*What the task requires*
Pull out every line below containing the word "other".

··········

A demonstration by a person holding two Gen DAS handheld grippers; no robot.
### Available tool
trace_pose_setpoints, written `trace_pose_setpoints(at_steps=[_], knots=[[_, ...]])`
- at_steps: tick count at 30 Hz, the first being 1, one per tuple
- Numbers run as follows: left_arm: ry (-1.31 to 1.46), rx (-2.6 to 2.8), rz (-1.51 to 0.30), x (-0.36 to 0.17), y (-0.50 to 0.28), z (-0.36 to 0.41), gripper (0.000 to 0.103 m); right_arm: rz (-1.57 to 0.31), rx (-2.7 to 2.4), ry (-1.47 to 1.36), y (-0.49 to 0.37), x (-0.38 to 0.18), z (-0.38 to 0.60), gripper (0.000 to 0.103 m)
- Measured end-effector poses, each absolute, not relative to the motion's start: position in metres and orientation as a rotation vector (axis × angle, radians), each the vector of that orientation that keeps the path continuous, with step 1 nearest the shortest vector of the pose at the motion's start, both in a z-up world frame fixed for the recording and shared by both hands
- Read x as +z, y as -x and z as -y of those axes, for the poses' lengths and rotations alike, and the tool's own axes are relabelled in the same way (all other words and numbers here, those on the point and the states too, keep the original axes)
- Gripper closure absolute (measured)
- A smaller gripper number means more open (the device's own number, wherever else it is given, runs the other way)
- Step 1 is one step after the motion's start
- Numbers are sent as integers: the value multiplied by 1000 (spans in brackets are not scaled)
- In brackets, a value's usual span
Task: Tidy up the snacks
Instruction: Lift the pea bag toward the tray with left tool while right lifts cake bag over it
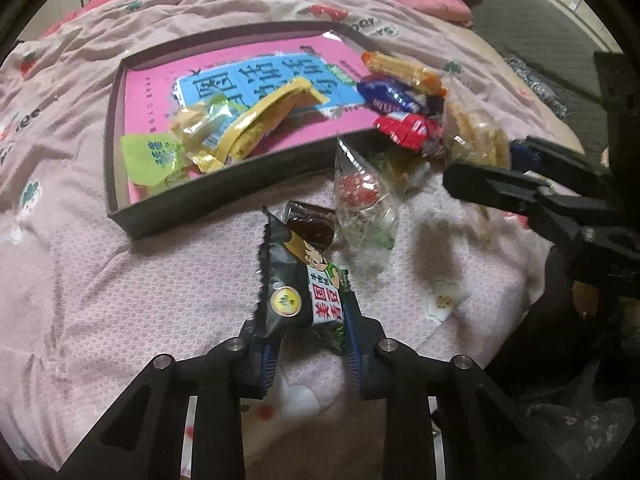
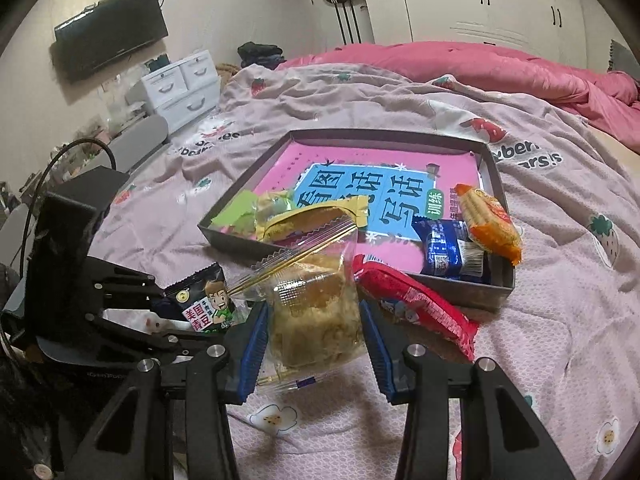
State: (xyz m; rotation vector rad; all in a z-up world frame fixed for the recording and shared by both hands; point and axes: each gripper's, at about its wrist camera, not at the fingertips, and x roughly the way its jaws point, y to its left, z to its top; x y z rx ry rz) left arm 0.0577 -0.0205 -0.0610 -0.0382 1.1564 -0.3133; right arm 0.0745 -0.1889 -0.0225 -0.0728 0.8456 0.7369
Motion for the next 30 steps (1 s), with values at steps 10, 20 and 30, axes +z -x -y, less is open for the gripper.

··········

*Response to the task*
- Read x as +z, y as -x and z as -y of those axes, for the poses' lengths and rotations alike, and the tool's own axes are relabelled in the same way (all other words and numbers here, those on the point and the states too, keep the original axes)
- A smaller gripper number means more open (the device's own number, wherever else it is given, runs the other way)

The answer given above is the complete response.